Libyen steht vor der Mammutaufgabe, sich als Staat völlig neu erfinden. Denn außer Öl hat das Land so gut wie nichts. Und doch stehen die Chancen nicht schlecht. Von Niels Kruse

Gaddafi am Boden, Libyen vor dem Neuanfang - wohin geht die Reise für den Erdölstaat?© Francisco Leong/AFP
Wenn alles so weitergegangen wäre wie in den letzten 40 Jahren, hätte sich am 1. September Muammar al Gaddafi in Tripolis feiern lassen: mit einem gigantischen Standbild als Revolutionär, als Bruder Führer, vielleicht auch als "König aller afrikanischen Könige", wie er sich selbst gerne nannte. Gefeiert wird in Libyen, allerdings nicht der Jahrestag des Gaddafi-Putsches von 1969, sondern die Ablösung des Diktators. Die Aufständischen und ihr Übergangsrat haben nun das Sagen. Mit Hilfe amerikanischer, britischer und französischer Bomben wurde das Land vom Dauer-Despoten befreit - und die Alliierten wiederum feierten sich und ihren Einsatz in Paris bei der "Freunde Libyens"-Konferenz.
Es war der französische Präsident Nicolas Sarkozy, der sich das symbolische Datum ausgesucht hatte, um mit Vertretern von 60 Ländern und Organisationen die Zukunft des nach-revolutionären Staates zu planen: Konkret ging es bei der Veranstaltung, an der auch Abgesandte des libyschen Übergangsrats teilnehmen werden, um Geld. Bevor die üppigen Ölquellen des Landes wieder zu sprudeln beginnen, braucht Libyen nach Schätzungen des Übergangsrats mindestens 3,4 Milliarden Euro Nothilfe für die nächsten acht Monate. Fließen wird nun sogar deutlich mehr: Die "Freunde Libyens" haben beschlossen, rund zehn Milliarden Euro der gesperrten Gaddafi-Milliarden freizugeben.
Doch das ist nur der Anfang für ein neues Libyen, dessen Profil noch nicht zu erahnen ist. Denn das Land steht vor dem Nichts. Weder eine erfahrene Verwaltung noch eine erprobte Justiz existiert, es gibt keine Parteien, kein politisches System und wer die Sicherheit im Land gewährleisten soll, ist auch noch offen.

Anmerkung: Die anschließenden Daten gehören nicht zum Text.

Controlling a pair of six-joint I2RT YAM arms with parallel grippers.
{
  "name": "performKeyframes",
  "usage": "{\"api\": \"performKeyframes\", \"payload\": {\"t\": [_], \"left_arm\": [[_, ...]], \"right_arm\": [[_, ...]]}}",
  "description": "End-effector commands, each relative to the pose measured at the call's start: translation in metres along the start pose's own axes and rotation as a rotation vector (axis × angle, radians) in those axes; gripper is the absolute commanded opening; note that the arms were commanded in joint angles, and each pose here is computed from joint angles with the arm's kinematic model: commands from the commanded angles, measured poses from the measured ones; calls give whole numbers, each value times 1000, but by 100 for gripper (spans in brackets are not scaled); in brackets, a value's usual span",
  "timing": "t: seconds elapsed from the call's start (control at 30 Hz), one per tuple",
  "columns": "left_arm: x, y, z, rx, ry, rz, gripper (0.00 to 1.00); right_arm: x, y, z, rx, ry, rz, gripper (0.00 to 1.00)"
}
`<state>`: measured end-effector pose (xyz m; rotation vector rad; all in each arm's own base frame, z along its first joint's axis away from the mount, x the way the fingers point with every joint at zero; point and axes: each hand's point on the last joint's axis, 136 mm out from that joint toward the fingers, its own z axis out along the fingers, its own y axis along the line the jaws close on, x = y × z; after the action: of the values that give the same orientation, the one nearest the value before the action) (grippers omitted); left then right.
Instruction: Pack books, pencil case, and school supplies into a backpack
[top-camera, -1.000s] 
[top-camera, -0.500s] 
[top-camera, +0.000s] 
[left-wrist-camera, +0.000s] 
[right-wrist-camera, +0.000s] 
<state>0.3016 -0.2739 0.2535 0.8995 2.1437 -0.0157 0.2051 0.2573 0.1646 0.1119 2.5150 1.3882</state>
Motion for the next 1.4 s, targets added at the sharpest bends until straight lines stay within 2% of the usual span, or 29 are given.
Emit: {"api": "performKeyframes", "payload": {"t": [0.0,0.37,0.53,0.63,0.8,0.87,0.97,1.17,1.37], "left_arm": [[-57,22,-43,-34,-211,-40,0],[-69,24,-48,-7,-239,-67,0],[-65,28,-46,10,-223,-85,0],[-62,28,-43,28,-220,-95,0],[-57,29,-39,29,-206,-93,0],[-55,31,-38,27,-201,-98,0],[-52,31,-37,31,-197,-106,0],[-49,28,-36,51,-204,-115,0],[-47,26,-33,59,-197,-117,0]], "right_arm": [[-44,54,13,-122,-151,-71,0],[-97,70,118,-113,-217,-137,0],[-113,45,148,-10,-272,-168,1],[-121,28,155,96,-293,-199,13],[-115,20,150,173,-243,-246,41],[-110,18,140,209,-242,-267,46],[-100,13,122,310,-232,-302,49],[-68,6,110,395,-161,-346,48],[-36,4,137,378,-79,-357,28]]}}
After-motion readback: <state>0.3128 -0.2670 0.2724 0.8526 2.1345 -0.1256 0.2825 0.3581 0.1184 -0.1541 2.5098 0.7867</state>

Wie sich die diversen libyschen Ethnien verhalten werden ist ebenso unklar, wie die Einbindung der rund 140 Stämme, die das Rückgrat der Gesellschaft bilden und deren Siedlungsgebiete in den ölreichen Regionen liegen. Schon seitdem sich das Ende der Ära Gaddafi abzeichnet, der mit Petrodollars und Peitsche das Land zusammengehalten hatte, wird gemutmaßt, Libyen könne nach der Revolution im Bürgerkrieg versinken.
Der Wiener Sicherheitsforscher Heinz Gärtner hält jedoch nichts von der These, dass das Land in Anarchie versinkt: "Die Libyer sind im positiven Sinne Nationalisten", sagte er zu stern.de, "alle haben ein Interesse daran, dass sich ihre Heimat weiterentwickelt". Ähnlich sieht es der Libyen-Kenner Thomas Hüsken: "Stammespolitiker sind erfahrene Lokalpolitiker. Begriffe wie Konsens und Interessenausgleich sind ihnen nicht fremd", sagte Hüsken der "Tageszeitung". Einen Krieg der Stämme werde nicht geben, "die Leute sind ja nicht blöd."
Bislang sieht es tatsächlich so aus, als würden die Clans eher im Sinne der Nation handeln als ihr eignes Süppchen zu kochen. Kurz nachdem das alte Regime begonnen hatte, mit Gewalt gegen die Aufständischen vorzugehen, sagte sich der al-Suwaya-Stamm von Gaddafi los und drohte damit, die Ölhähne abzudrehen, falls der Diktator weiterhin Libyer ermorden würde.